Dois amigos meus, ela portuguesa, ele alemão, conheceram-se em Inglaterra. Ele ouvia os Madredeus, mas não entendia as letras. Ela começou a traduzi-las para inglês. Hoje têm dois filhos. Vivem em Portugal. Em parte, é graças aos Madredeus que ele sabe falar português...    

Que giro. É uma coisa que me dá muita alegria, acho que é o maior cumprimento que posso receber por parte do público. A nossa língua é de uma grande riqueza e é muito musical. Foneticamente, é mesmo muito rica. Para todas as vogais, temos uma série de sons, ao contrário de outras línguas latinas. O português é mais gutural. Lembro-me sempre do Afonso X de Leão e Castela, o avô do Dom Dinis. Ele fez as Cantigas de Santa Maria e decretou, como língua oficial para o canto, o galaico-português e não o castelhano, porque achava, precisamente, que o português era uma língua muito musical. É uma língua muito doce, muito ondulante, muito aquática. Uma das evidências desta riqueza é a literatura. Sempre cantei as palavras portuguesas, tive sempre esse amor pela poesia. Sempre li muito, comecei a ler a poesia de Sophia de Mello Breyner relativamente cedo, lia os seus contos infantis, que são poemas, foi um amor que se foi desenvolvendo e que permanece até hoje. Ela tem uma capacidade extraordinária de nomear as coisas, consegue fazê-lo com uma simplicidade, uma verdade e uma justeza exemplares.

 

Tendo em conta os grandes nomes da literatura portuguesa e a riqueza e a dimensão da língua portuguesa, esta não deveria ter mais peso no mundo?

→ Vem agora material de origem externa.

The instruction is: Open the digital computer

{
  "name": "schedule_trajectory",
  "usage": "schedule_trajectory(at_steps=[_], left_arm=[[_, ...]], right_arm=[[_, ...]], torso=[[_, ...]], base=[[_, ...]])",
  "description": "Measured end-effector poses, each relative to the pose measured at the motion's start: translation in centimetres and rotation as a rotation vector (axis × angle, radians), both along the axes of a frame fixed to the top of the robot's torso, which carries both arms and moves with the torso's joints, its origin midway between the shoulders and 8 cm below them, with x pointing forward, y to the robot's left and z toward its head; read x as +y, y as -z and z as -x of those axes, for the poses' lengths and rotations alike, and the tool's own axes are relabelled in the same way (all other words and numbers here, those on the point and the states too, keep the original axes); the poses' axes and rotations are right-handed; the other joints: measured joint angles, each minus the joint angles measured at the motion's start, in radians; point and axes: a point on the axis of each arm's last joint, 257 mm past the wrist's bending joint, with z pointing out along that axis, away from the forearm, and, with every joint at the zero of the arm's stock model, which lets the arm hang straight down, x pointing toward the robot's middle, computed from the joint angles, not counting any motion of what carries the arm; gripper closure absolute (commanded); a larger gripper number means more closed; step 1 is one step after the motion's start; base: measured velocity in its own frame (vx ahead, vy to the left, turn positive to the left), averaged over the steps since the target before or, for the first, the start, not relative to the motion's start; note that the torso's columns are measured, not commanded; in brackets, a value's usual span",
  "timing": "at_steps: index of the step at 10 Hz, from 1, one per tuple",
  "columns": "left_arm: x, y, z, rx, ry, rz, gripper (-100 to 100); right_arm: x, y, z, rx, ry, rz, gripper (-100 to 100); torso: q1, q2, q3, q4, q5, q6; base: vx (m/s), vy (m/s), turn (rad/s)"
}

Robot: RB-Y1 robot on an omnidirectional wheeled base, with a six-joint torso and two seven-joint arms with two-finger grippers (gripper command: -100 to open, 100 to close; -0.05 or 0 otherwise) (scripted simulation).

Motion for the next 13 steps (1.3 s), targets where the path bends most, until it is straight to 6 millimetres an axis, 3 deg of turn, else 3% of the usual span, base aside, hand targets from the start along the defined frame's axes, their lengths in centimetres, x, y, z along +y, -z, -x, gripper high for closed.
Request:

Portugal poderia ter mais peso no mundo. A cultura portuguesa poderia ter mais peso no mundo. Para já, tem um passado e uma ligação histórica aos quatro cantos do mundo, como se costuma dizer. Essas ligações são de natureza diversa, claro. E, agora, que passou algum tempo desde o fim das colónias, está na hora de restabelecermos uma ligação real com essas culturas, indo ao fundo da questão: como começaram essas relações, como terminaram e como poderíamos potenciar a nossa língua, que é uma das mais faladas no mundo. Portugal poderia, sem dúvida, ter mais peso no mundo a todos os níveis. Até porque somos uma cultura de pontes, uma cultura que pode fazer ligações, e as ligações são muito necessárias. Cada vez mais. Uma das coisas que me deixou muito feliz foi a nomeação do Engenheiro António Guterres como secretário-geral da ONU, uma organização que, enquanto ideal, é fenomenal. Sabemos, claro, que as organizações são humanas e há sempre lógicas internas a puxar para vários lados, mas acredito que o novo secretário-geral da ONU terá capacidade para fazer as tais pontes. E, sendo português, ainda tem mais capacidade para tal. De uma forma ou de outra, sempre fizemos pontes…

 

Pontes entre os povos. No seu novo álbum, o tema "Êxodo" fala mesmo sobre o tema dos refugiados, dos povos excluídos.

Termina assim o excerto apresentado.